Well, I noticed it on one of my own sites, but that's kind of what I'd expect - you would only spot the bug on a site you are very familiar with.  On any other site you would assume it to be intentional, even if it looks odd (I've seen worse design mistakes on live sites).

I guess, the thing that strikes me is that is the only sane way to colour a table with in-line CSS.  Without the previous behaviour, you need to repeat the styling rules for each cell of the table which is a massive amount of bloat.  Of course, using a separate <style> block (or external CSS file) would reduce this, but that is not always appropriate.
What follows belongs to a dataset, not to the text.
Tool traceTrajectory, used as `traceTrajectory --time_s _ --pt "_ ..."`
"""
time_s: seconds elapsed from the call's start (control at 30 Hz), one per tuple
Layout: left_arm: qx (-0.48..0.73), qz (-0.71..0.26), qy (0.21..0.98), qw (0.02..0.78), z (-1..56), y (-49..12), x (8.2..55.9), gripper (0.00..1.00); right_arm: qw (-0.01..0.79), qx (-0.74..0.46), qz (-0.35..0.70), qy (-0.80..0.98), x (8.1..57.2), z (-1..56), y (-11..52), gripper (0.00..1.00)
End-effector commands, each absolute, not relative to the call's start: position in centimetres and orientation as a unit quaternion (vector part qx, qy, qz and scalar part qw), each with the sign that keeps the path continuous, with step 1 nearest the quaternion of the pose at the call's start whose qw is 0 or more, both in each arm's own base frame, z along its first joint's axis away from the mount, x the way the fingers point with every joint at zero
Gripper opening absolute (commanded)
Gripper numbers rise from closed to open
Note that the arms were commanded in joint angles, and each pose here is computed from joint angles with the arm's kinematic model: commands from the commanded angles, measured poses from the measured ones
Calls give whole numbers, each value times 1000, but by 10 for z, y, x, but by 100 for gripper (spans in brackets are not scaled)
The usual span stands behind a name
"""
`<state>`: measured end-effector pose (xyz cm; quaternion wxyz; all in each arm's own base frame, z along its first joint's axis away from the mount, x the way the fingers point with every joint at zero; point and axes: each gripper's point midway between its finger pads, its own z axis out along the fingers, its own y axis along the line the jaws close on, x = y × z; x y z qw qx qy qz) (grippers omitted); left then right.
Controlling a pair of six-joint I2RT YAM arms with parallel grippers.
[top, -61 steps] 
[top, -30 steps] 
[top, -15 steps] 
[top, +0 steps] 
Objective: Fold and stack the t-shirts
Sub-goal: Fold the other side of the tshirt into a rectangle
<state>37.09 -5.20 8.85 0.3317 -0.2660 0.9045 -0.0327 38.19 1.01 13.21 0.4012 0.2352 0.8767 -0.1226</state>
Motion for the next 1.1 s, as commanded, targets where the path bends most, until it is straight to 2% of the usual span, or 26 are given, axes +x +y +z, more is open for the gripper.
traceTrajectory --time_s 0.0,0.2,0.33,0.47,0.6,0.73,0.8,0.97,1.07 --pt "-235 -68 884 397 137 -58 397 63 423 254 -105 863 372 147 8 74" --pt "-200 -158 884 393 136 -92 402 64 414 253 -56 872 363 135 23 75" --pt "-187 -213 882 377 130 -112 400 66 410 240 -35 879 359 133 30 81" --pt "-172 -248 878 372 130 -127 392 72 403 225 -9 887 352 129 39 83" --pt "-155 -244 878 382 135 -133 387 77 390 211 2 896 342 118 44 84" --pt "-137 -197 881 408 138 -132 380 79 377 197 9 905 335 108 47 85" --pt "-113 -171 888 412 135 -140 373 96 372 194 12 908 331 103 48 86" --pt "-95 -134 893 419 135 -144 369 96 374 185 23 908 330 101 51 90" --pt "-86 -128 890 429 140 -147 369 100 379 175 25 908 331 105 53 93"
It also seems to me that the problem is not necessarily a CSS issue, per se, but a conflict between the CSS styling and the border="" attribute.  Without the border attribute, no internal cell border is displayed - and perhaps this was always the case.  However, with border set it seems that the only sane choice is for the internal borders to inherit the colouring of the main table borders, otherwise the attribute always means 'black' and you get little surprises like this one.
> and perhaps this was always the case. 

Yep.  Setting @border on a table actually adds border styles to all the cells.
For what it's worth, there's an ongoing discussion of what @border should do on the html working group mailing list, last I checked.
This is closely related to bug 573960. We considered making border-color inherit through the table, but since there were some reftests written that relied on it /not/ inheriting, we scoped the change to only affect tables that had the [bordercolor] attribute set.

It would be very simple to switch to one of the earlier patches for 573960, that inherited border-color unconditionally. Or make inheritance also trigger for [border] and [rules].
Keywords: testcase
Version: unspecified → Trunk
I (pgrosso@ptc.com) was about to file a bug report, but this one sounds similar, so rather than file a new one, I will just add this comment.  If, in fact, my issue is separate, I'll be happy to file a new bug report.

Please see http://paulgrosso.name/firefox/table-borders.htm for a self-explanatory example about a regression from Firefox 3.x (and divergence from Chrome and others and from my understanding of the HTML/CSS specs).

Due to this regression, there is no way to generate HTML/CSS that will work properly on both Firefox 3.x and Firefox 4.
Paul, that's a separate issue.  Could you please file it so we can sort it out without confusing the situation in this bug?
Thanks, Boris, I will file a separate bug.

Some more comments upon reading previous comments.

CSS border properties should not inherit.

Setting @border to a non-zero value implies @rules=all (if rules is not set),
which isn't quite the same as setting border-style="solid".  Actually setting
border-style="solid" would mean an explicit border-style="none" on the same
rule segment would have no effect due to CSS' border conflict resolution.
Summary: Regression: Table cells don't inherit table border settings correctly. → [BC] Regression: Table cells don't inherit table border settings correctly.